I can feel the synchronicity of a different time – and Galileans, just very much like these Minnesotans, cloaked in their politeness, and their ideas of what they should be and their sense of what holiness looks like, inwardly calculating their turn, their place, their thoughts still so mercenary, ordinary, self-seeking. So many bodies moving and straining and yearning to meet Jesus, to see in his eyes His perfect knowledge and His love, a love that covers and transforms our dirty sloppiness, our dingy rags.
I see a crowd that, in its collective inner desire, pushes against each other, makes petty rules and arguments. I see a woman who loves her ailing mother and so pushes her closer to Jesus, unaware of the man who needs a cure who has not gotten pushed further away. We know He heals and that we need His healing. We can’t afford not to be healed. And so we push.

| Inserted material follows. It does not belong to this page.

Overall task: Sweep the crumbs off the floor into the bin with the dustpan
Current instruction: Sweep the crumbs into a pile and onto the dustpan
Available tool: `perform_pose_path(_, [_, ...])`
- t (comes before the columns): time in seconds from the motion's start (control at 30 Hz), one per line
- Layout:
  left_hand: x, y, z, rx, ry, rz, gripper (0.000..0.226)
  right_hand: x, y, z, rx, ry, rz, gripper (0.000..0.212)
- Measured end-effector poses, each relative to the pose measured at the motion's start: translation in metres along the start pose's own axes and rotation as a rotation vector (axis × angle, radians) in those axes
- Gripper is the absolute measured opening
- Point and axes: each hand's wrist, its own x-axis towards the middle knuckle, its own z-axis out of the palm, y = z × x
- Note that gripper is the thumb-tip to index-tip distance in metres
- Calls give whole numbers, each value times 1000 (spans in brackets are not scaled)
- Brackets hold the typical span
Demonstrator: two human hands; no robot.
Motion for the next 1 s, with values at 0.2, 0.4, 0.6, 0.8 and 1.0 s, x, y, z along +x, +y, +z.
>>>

We see with human eyes a man who must choose some and not all, because there are so many – so many bodies, so many souls here. We see a man who has only two eyes, two ears, two feet. We cannot but believe there are limits, as we ourselves are limited, despite the limitlessness we see deep in His gaze, as it turns to us.

And so we push. We pretend not to – but we push, with our minds, with our hearts. We shout out prayers, we repeat them, babbling, feeling so small, so unheard, so forgettable. We hear out own selfish thoughts and attempt to hide them like a hole in our clothing, conscious of what makes us unlovable, unbeautiful, impure. We hide behind beatific smiles, wanting the smile to be only the manifestation of what is truly in our hearts. But we, who see our hearts from within, recognize our fakery. To own it is best.

I am now next in line – suddenly, it feels not too long, but too short. The woman ahead of me will soon be out. And I’ve forgotten everything. I’ve forgotten what I’ve done. I’ve forgotten what to say. I have only a moment to say it, and now I can’t remember. The light blinks on, I go in. The words come out, somehow. The walls reverberate with patience and with love. The priest receives my words, not a flicker of reaction in his face. His hands are interwoven with the beads of a rosary. My mind thinks, “farmer’s hands,” – see how the farmer waits for the autumn and the spring rains.
My head is bowed. I make my act of contrition. I feel over my head, like a hood, a thrumming of grace, the peace and the love coming in through my forehead through these hands. Your sins are forgiven. Go in peace.


My heart dances like the bright Sunday sun in my memory of being five years old. I feel a weightlessness, a pureness, a wholeness. I sense joy down in my core, beaming out through me as though I am glowing. I smile at the priest and thank him, feeling like Scrooge on Christmas day. As I leave the confessional, my eyes smile and take in all the people still in line, wanting them to receive the warm rays of light. I sense that something has gone from me, and has left room for this whole and all-embracing joy-light, and that now I am ready to go out again, sparkling and made clean.